Violators would face a $100 fine for the first offense, $250 for the second offense and $500 for each subsequent offense. After the 72-hour warning notice, trucks are also subject to be towed if still in violation of the law.
Segerblom said the ordinance also would authorize the county to post more signs showing the prohibition of trucks in spots where they are commonly found.
The ordinance will be presented in a public hearing Aug. 6.
“It’s a public safety issue: having trucks park in the right-of-ways,” said Kirkpatrick. “We need to find a place for truckers to park responsibly.”
Her comment points to part of the problem.
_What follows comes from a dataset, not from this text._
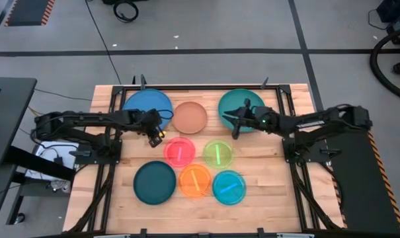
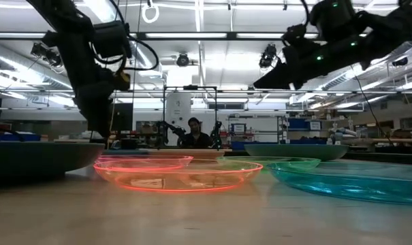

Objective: Stack plastic plates
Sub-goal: Stack the big green plate on the big blue plate

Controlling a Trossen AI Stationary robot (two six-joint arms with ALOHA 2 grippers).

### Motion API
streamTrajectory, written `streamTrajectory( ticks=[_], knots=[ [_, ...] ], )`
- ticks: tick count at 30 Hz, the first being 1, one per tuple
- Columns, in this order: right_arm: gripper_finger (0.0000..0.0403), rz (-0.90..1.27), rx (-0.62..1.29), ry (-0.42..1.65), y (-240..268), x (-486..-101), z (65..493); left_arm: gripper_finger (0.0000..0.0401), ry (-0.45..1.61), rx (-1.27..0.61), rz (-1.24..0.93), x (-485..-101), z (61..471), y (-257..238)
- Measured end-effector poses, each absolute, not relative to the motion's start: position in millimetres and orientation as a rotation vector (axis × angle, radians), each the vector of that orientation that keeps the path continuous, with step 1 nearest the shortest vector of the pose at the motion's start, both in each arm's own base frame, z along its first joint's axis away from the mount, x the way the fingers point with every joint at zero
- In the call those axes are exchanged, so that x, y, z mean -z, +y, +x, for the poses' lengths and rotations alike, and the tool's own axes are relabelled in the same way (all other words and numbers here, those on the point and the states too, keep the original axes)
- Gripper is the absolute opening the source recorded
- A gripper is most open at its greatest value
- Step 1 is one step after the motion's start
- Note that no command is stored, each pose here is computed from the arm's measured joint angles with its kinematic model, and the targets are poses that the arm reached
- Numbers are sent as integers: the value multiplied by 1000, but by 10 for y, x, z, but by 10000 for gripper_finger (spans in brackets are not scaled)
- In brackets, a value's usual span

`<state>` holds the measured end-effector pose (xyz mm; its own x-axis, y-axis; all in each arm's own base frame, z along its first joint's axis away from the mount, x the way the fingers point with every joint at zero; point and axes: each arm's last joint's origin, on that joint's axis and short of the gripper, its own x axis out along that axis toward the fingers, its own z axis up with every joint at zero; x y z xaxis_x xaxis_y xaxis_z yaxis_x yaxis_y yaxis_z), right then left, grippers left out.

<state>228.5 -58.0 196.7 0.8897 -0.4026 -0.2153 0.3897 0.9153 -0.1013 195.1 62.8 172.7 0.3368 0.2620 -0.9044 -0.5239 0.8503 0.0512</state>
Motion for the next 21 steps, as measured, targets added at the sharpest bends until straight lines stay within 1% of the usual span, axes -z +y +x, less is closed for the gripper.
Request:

Right now, there are only two official places in the valley designated for tractor-trailer parking — private lots off the Blue Diamond Road and Craig Road exits on Interstate 15.
“(This is) a problem, too, because a lot of these guys are self-employed truck-drivers, and they do have the right to go home,” Segerblom said, noting the importance of addressing that aspect. “You know, that’s what they do for a living, so they are a vital part of our community.”
According to commissioners, the problem isn’t a new one — and it can lead to other headaches, such as torn-up roads.
“We have been battling this issue for years,” Commissioner Lawrence Weekly said during the June 4 meeting. “It’s interesting because they have created their own little schedules. They kind of know (the constable’s) schedule. They move it around the block or they go and move it in the desert somewhere for a couple days, then you look back up the following week, the trucks are right back.”
Weekly and Kirkpatrick said, in the past, commissioners had taken photos of illegally parked vehicles and sent them to state transportation officials.
A 2015 interview with a county resident by KTNV Channel 13 highlighted the longstanding problem. Stephanie Zepelin reported at the time that Metro had said the issue would be perfect for community-oriented policing groups or for the county’s code enforcement.
“I’m sure it affects every single part of this valley. So, this is something that’s long overdue. Ever since I got here we’ve been talking about it. I think it makes sense we give direction to the staff,” Commissioner Jim Gibson said. “We’ve beat it to death at this level and now we need some solutions.”